State Ex Rel. Hubbard v. Wall

This is an action of debt on a constable's bond, to recover the amount of a claim put in his hands for collection; and the breaches assigned were, failing to collect, collecting and not paying over, and not returning the note.

It was shown that on 16 April, 1839, one Sedbury, being appointed a constable for one year, executed the bond sued on, and the testator, Wall, was one of his sureties. On 1 February, 1840, the relator placed in Sedbury's hands for collection a note, due to him by John and James McAlister for $75, and took his receipt to collect or return as constable. The plaintiff proved that James McAlister, one of the obligors, had property out of which the money might have been collected; that in June, 1841, Sedbury ran off from the country; that in 1845, a short time before the writ issued, he made a demand of the (21) testator. The defendant proved that on 15 April, 1840, Sedbury was again appointed constable, and executed the usual bond with surety for that year; that in May, 1841, Jane McAlister paid to Sedbury, who still had the papers and ran off a short time afterwards, the sum of $75 in part payment of the debt.

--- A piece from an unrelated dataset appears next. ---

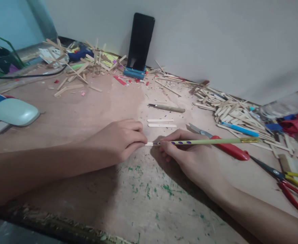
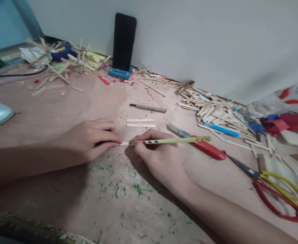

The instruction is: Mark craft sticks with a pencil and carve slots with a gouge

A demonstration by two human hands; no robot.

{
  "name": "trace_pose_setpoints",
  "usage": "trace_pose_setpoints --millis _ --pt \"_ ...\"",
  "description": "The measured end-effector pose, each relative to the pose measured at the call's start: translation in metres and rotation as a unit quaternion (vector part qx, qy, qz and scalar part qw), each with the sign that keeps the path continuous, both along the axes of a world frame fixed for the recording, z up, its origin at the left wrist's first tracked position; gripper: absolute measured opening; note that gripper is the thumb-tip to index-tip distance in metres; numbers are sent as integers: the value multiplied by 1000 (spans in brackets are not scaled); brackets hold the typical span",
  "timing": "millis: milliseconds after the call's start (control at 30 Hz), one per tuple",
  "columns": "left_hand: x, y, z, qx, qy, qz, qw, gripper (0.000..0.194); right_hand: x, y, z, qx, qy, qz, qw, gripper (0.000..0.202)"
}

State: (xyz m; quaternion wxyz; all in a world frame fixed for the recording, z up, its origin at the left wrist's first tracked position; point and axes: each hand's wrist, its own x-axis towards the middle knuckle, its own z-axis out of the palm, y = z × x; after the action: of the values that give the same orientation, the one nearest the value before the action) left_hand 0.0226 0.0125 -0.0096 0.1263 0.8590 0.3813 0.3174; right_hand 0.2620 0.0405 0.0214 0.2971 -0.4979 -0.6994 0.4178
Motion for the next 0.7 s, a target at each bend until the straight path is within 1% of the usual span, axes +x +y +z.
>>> trace_pose_setpoints --millis 167,367,500,700 --pt "-1 0 1 -4 0 2 1000 18 -1 0 2 -5 -6 -2 1000 8" --pt "-1 0 1 -1 2 -2 1000 20 -1 -2 7 -8 -13 3 1000 13" --pt "-1 0 1 0 4 -4 1000 21 -2 -4 12 -5 -17 17 1000 17" --pt "-1 1 1 -2 7 -7 1000 22 -4 -3 13 -2 -23 36 999 18"
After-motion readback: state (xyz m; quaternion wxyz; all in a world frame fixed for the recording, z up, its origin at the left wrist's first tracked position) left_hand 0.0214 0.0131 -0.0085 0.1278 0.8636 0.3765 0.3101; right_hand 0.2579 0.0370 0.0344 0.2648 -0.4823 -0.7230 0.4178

It was admitted that in 1842 the bond which is now sued on was put in suit by Alexander Little, as relator, who had put claims in Sedbury's hands; that the testator, who was the defendant in that action, relied upon the defense that the record of Sedbury's appointment was defective, and obtained a verdict on the plea of non est factum, on which there was judgment, *Page 24 and, upon an appeal to the Supreme Court, the judgment was affirmed. The defendant's counsel insisted: (1) That the effect of the verdict and judgment of the Supreme Court was a rejection of the bond by the sovereign power, and therefore the act of 1844 could not have the effect to reinstate it as a bond. (2) That the verdict and judgment operated as an estoppel and barred this action. (3) That as Sedbury was appointed constable in April, 1840, and continued to hold the paper, the action should have been on the bond given in 1840, and not on the bond of 1839. (4) That if the plaintiff could recover on the bond of 1839 for failure to collect from 1 February, 1840, to 16 April, 1840, the damage should be nominal, or, at most, only $26.45, the balance of the relator's debt after deducting the $75 paid by Jane McAlister in May, 1841.

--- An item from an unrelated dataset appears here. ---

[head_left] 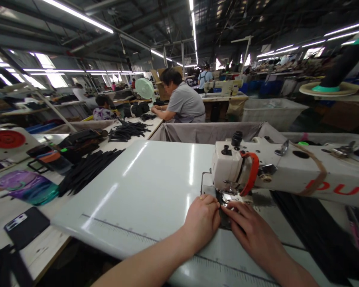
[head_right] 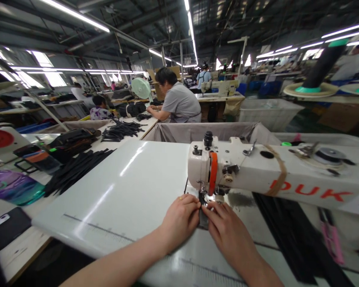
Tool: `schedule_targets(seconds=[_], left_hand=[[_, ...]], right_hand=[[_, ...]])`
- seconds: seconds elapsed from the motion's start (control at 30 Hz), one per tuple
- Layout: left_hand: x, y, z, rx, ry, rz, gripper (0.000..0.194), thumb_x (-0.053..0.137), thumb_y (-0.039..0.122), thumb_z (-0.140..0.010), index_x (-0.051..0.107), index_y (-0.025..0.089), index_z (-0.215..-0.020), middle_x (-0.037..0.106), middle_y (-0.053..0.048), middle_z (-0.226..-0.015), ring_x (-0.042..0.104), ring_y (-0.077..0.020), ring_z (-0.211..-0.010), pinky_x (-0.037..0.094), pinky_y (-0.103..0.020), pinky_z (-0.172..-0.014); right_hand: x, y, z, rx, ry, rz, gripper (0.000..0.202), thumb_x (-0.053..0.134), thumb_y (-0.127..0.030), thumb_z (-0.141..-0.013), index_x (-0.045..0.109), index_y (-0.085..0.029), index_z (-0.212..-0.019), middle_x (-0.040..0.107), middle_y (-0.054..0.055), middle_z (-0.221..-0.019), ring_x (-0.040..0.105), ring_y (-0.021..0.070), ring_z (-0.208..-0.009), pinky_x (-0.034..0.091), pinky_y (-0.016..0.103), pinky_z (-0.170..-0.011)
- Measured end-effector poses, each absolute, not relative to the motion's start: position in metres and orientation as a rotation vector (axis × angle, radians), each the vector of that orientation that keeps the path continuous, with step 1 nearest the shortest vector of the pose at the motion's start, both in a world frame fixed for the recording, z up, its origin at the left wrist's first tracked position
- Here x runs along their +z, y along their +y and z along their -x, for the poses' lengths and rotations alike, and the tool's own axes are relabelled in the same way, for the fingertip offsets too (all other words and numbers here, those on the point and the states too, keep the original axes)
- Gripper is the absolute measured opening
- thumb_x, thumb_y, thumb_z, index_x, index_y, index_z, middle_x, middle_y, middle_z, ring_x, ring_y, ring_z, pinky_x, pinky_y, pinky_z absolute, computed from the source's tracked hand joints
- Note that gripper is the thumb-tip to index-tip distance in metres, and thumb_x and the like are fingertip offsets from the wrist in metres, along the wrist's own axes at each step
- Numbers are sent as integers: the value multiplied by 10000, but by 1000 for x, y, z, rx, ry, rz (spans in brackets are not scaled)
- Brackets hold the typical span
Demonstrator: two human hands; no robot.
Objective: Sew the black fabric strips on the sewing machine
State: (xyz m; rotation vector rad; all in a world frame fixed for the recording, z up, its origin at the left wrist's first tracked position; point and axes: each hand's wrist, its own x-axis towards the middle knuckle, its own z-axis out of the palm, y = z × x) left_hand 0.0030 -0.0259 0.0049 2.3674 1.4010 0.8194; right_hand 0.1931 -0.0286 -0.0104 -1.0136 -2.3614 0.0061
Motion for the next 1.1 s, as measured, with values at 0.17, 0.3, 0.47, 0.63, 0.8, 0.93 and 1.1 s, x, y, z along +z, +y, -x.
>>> schedule_targets(seconds=[0.17,0.3,0.47,0.63,0.8,0.93,1.1], left_hand=[[5,29,2,851,1709,-2030,227,534,83,-819,699,148,-962,675,-73,-1049,587,-207,-1048,461,-330,-978],[11,79,-10,833,1806,-1969,350,649,200,-787,670,145,-1132,577,-147,-1300,484,-316,-1232,396,-455,-1047],[19,88,2,781,1835,-1873,248,657,168,-759,731,160,-996,573,-147,-1316,491,-326,-1237,397,-422,-1036],[34,46,46,704,1782,-1708,164,605,210,-807,670,114,-691,687,-121,-792,653,-267,-855,496,-343,-777],[43,-9,47,917,1085,-1294,342,539,490,-896,564,154,-839,677,-36,-707,619,-140,-621,475,-227,-588],[42,-29,39,1025,653,-991,405,721,492,-798,553,140,-906,661,-25,-676,545,-79,-478,402,-153,-447],[45,-33,43,976,368,-942,573,824,240,-740,552,169,-1239,723,-99,-975,623,-81,-571,443,-110,-425]], right_hand=[[-15,-27,-193,-30,-2332,1022,327,478,-157,-915,630,-210,-1199,650,109,-1104,633,259,-990,573,436,-832],[-14,-27,-194,-24,-2313,1017,314,471,-169,-922,635,-224,-1185,655,108,-1107,643,257,-993,576,431,-833],[8,-35,-192,156,-2335,1019,241,502,-238,-927,692,-243,-1074,665,102,-1139,656,251,-1012,579,393,-829],[30,-38,-165,659,-2290,1105,287,469,-351,-959,709,-230,-1061,696,92,-1045,665,233,-950,554,370,-839],[29,-35,-134,1259,-1895,1142,482,478,-569,-934,674,-181,-1141,641,43,-742,582,177,-619,497,287,-556],[24,-42,-132,1623,-1658,1015,491,569,-601,-881,687,-169,-1084,552,3,-674,414,89,-483,358,217,-439],[27,-52,-140,1858,-1617,800,497,577,-648,-847,735,-194,-976,625,63,-744,406,81,-480,363,222,-448]])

The court was of opinion against the defendant on all the points, and thought the relator entitled to recover the whole of his claim, inasmuch as the payment of the $75 was made after Sedbury's second year had expired. There was a verdict for the plaintiff. Motion for new trial for error, refused, (22) and judgment; appeal to Supreme Court. There is no error in the proceedings of the court below. The first and second exceptions are clearly untenable, and were not pressed in this Court.

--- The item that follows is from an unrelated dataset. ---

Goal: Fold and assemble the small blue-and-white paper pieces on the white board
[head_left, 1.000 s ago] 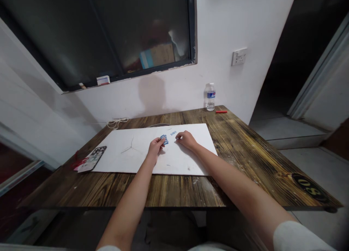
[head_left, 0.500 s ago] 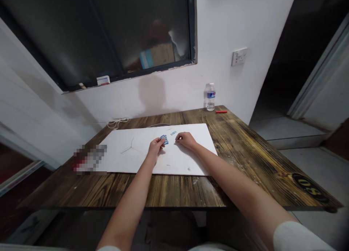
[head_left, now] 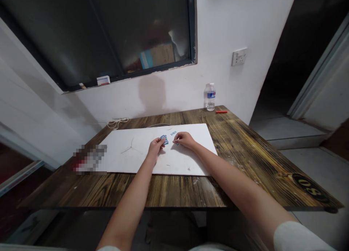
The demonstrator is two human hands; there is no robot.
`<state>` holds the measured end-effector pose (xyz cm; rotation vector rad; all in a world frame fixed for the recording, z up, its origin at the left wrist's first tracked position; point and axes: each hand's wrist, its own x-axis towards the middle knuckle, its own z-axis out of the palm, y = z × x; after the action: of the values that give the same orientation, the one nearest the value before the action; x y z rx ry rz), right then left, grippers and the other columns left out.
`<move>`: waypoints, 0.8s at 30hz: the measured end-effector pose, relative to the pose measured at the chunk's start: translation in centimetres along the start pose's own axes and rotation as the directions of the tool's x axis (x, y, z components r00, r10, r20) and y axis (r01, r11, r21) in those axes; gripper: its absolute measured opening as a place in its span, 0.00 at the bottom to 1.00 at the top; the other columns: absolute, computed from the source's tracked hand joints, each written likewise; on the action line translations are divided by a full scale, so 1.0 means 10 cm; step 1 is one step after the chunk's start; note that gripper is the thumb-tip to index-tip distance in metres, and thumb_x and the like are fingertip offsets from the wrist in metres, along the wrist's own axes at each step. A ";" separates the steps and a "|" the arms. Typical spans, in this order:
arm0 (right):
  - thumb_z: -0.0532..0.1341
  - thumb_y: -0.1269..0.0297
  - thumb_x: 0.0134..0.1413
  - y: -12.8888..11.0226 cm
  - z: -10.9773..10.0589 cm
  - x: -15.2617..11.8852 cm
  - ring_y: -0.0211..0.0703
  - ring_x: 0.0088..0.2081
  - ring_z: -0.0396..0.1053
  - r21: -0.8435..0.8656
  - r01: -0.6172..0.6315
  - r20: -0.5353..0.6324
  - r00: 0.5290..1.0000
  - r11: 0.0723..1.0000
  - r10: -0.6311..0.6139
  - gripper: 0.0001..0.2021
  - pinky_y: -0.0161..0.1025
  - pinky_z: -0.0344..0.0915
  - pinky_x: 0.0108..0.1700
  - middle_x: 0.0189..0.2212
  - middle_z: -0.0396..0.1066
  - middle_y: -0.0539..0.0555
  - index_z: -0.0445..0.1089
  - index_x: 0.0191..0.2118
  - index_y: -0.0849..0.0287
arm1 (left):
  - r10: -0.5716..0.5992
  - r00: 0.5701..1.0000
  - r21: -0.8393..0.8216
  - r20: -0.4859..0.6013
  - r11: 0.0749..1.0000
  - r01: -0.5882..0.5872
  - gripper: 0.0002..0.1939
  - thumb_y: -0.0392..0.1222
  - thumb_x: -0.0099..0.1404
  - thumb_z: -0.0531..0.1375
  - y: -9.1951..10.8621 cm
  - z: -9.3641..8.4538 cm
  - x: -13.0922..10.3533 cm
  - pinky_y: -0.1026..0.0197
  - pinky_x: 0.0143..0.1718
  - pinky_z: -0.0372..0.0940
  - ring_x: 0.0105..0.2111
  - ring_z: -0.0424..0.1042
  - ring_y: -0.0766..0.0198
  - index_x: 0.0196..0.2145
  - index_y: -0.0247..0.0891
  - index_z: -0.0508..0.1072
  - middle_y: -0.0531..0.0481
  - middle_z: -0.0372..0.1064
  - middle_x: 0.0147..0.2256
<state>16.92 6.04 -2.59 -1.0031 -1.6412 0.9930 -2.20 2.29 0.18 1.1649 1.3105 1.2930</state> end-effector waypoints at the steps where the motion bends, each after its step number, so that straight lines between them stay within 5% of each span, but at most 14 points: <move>1: 0.71 0.58 0.37 -0.01 0.00 0.00 0.35 0.21 0.62 0.032 -0.007 0.005 1.000 0.999 0.006 0.11 0.34 0.58 0.27 0.19 0.69 0.47 0.72 0.24 0.59 | 0.002 1.000 0.001 -0.001 1.000 -0.002 0.23 0.56 0.39 0.72 0.00 0.00 0.00 0.69 0.19 0.52 0.20 0.62 0.71 0.23 0.37 0.68 0.54 0.66 0.20; 10: 0.74 0.48 0.31 -0.08 -0.01 -0.01 0.35 0.20 0.64 0.278 -0.036 0.068 0.998 0.960 0.017 0.21 0.36 0.60 0.26 0.20 0.70 0.49 0.70 0.23 0.60 | 0.014 1.000 0.019 0.013 1.000 -0.015 0.22 0.55 0.42 0.71 -0.03 -0.01 0.00 0.69 0.21 0.54 0.21 0.62 0.71 0.23 0.37 0.69 0.55 0.65 0.20; 19: 0.73 0.47 0.34 -0.03 0.01 -0.01 0.33 0.18 0.58 0.264 -0.041 0.060 0.998 0.964 0.026 0.22 0.35 0.54 0.25 0.14 0.65 0.47 0.68 0.23 0.60 | 0.090 0.994 0.096 0.062 0.991 -0.096 0.24 0.58 0.39 0.72 -0.01 0.03 -0.02 0.67 0.20 0.54 0.20 0.61 0.70 0.20 0.37 0.68 0.55 0.64 0.18; 24: 0.74 0.47 0.30 -0.01 0.01 0.02 0.35 0.23 0.62 0.314 -0.015 0.011 1.000 0.949 0.012 0.23 0.35 0.57 0.28 0.20 0.69 0.49 0.67 0.21 0.60 | 0.123 0.988 0.128 0.095 0.983 -0.135 0.23 0.58 0.40 0.72 0.00 0.04 -0.03 0.66 0.21 0.53 0.20 0.61 0.70 0.19 0.38 0.68 0.54 0.65 0.18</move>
<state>16.75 6.15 -2.48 -0.7953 -1.4273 1.2247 -1.73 2.05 0.12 1.4045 1.2916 1.2472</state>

Although Sedbury was reappointed in 1840, and continued to hold the paper, so that there was a clear breach of the bond given for that year, this did not amount to a release of any cause of action to which the plaintiff was entitled upon the bond given for the year 1839.

It is true, as is held in Miller v. Davis, 29 N.C. 200, "the different bonds given by a constable are not cumulative, as in the case of guardians, but are distinct and separate, each to secure the performance of the duties stated in them"; that is, the bonds are not given to secure the performance of the same duties, but of different duties; still, if there be a breach of both bonds, the plaintiff has his election and can sue upon either or both.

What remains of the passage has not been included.